§ **GOAL OF THE EXERCISE**
Could you say how many lines below contain the word "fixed"? Give the number with no other text.
━━━━━ SOURCE DATA ━━━━━
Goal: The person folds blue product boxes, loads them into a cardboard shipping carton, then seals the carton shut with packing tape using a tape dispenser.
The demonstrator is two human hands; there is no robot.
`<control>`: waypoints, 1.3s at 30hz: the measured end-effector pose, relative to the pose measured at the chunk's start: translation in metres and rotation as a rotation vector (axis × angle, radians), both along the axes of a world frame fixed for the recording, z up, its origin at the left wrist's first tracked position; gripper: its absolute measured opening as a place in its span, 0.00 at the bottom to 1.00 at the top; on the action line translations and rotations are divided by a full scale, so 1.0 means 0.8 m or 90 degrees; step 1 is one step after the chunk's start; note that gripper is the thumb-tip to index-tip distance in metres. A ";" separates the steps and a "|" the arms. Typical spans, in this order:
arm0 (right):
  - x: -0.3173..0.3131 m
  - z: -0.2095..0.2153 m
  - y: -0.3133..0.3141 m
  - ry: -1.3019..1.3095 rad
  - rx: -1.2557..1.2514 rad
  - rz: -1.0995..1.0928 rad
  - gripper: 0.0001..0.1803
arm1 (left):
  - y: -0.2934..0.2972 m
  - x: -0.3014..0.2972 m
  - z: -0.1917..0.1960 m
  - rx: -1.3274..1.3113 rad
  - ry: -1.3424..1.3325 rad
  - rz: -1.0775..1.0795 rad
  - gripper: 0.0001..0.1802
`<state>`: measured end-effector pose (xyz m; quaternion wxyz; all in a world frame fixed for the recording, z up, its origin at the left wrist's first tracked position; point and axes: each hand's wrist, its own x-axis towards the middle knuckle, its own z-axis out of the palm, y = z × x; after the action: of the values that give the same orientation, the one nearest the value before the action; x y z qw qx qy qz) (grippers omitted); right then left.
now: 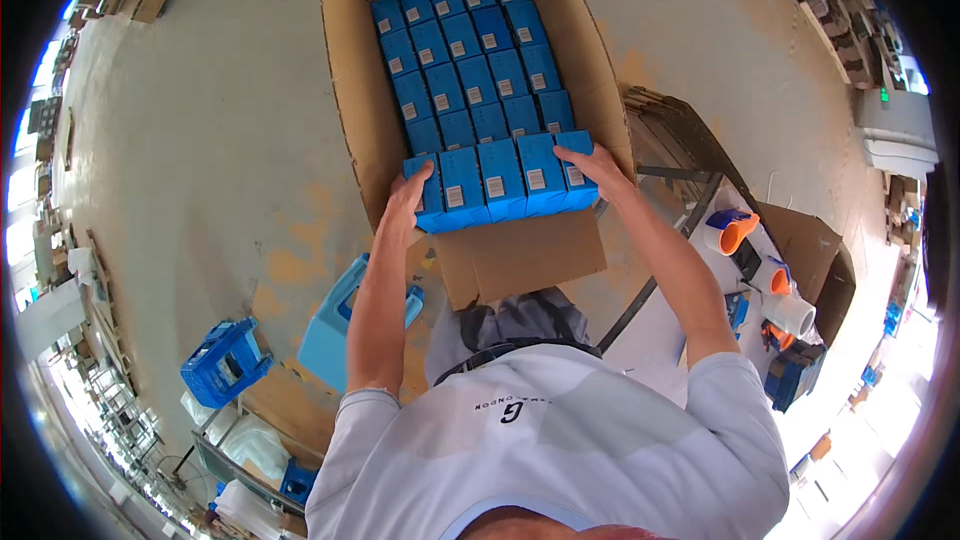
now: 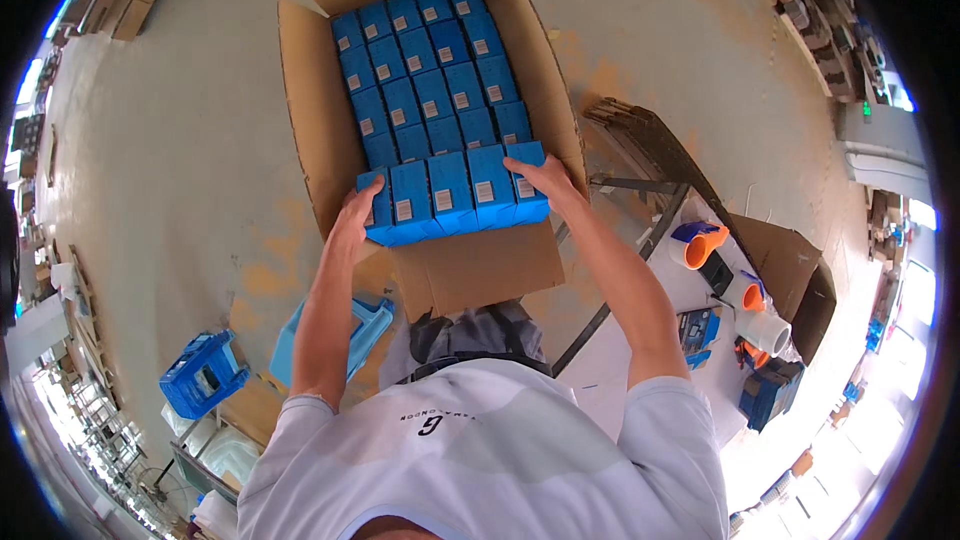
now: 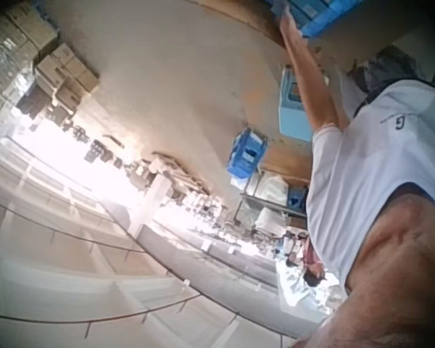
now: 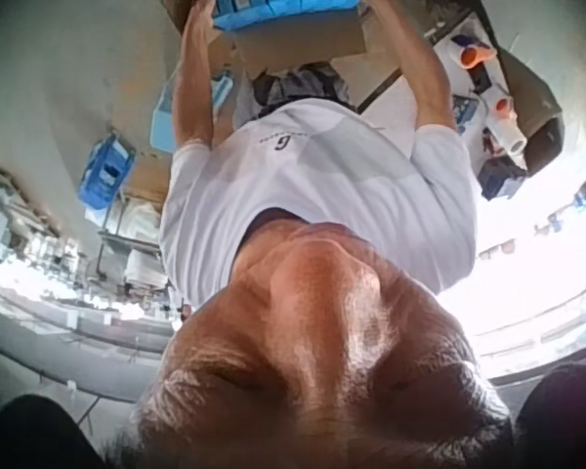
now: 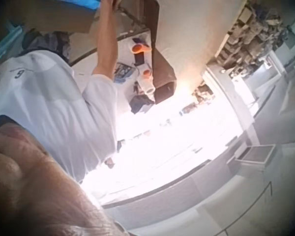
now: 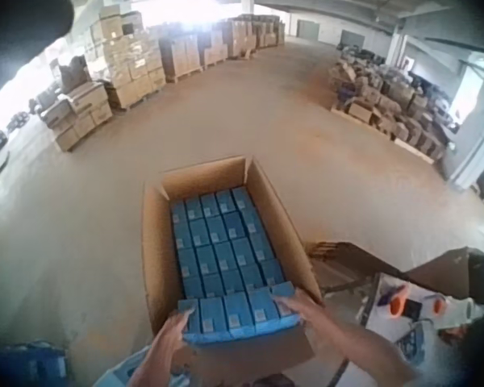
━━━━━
§ **SOLUTION FOR THIS EXERCISE**
2